他のミレニアル世代の母親たちと同様に、何か困ったことがあればネットで検索するのが二人の習慣だった。

「今でも思い出すのは、赤ちゃんと一緒に飛行機に乗る時のハウツー動画を探してみた時のこと。役に立つ動画が一つも無いことに驚いた。マスカラの塗り方みたいな動画は山ほどあるのに」とウォーカーは言う。

ディズニーの社員だったレスニコフも、同じ思いを抱えていた。彼女と同世代の母親たちの心に響く、率直なユーモアに満ちたコンテンツがあまりにも少ないのだ。2014年に二人は共同でママ向けの動画チャンネル「What’s Up Moms」をユーチューブに開設した。当初から広告で収益化することを考えていた。

「口コミだけで支持を集め、最初の2ヶ月で再生回数500万回を突破した」とレスニコフは言う。その後、企業からの広告オファーが舞い込みはじめ、キッチンやトイレタリー用品のトップメーカー、KOHLER社のブランディングを手がけるようになった。

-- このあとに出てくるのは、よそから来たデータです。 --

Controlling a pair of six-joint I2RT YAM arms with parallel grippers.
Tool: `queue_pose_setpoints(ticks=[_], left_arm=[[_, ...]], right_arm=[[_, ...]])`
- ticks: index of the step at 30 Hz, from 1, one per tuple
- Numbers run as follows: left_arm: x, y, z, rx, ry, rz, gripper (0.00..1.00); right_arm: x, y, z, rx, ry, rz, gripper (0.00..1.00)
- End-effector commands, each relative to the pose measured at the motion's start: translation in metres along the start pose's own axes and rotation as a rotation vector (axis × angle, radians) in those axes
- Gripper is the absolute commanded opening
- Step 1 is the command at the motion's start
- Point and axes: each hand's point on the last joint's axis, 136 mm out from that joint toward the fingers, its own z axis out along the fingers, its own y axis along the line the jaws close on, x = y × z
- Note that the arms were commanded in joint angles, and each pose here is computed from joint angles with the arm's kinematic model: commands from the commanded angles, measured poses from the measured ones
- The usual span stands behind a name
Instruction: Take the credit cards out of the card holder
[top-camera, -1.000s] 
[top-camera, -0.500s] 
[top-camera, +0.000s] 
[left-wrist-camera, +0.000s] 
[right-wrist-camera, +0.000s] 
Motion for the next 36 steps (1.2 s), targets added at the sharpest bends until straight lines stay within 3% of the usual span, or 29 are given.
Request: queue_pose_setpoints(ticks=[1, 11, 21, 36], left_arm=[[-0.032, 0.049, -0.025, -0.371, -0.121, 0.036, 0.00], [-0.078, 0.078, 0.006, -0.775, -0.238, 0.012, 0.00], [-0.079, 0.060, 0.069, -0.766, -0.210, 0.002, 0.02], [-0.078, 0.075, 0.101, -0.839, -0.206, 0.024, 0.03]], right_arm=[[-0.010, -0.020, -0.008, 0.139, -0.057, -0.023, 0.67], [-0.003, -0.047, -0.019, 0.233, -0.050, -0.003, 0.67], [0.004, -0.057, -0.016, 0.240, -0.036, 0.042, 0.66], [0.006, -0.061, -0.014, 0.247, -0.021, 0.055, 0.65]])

What’s Up Momsは今年、フォーブスが選ぶ「トップインフルエンサー」の育児部門の1位になった。ユーチューブページを開くと、二人がラッパーのイギー・アゼリアのヒット曲をパロディ化し、再生回数が5000万近くに達した動画「I’m so pregnant」が掲載されている。

しかし、これらの動画は新しい視聴者を引きつけるためのもので、二人が本当に力を注ぐのは、育児や家事がらみのハウツー動画だ。さらに化粧品のクリニークや、菓子メーカーのMottsといった企業の広告キャンペーンも行っている。

What’s Up Momsは今や、ユーチューブの育児チャンネルで最大の視聴者を獲得するまでに成長した。レスニコフとウォーカーは12名のスタッフとともに、100万ドル単位の広告案件を手がけている。最近では、買収提案も受けるようになったが断っている。

チャンネルを立ち上げた当初は、大手メディアとどうやって競い合っていくか悩んだ時期もあった。しかし、What’s Up Momsは外部からの投資を一切受けず、広告営業チームも抱えず、全く初期の段階から黒字化に成功した。

「資金面の心配はしていない。同世代のママたちが見たい動画だけを作っていきたい」とウォーカーは話した。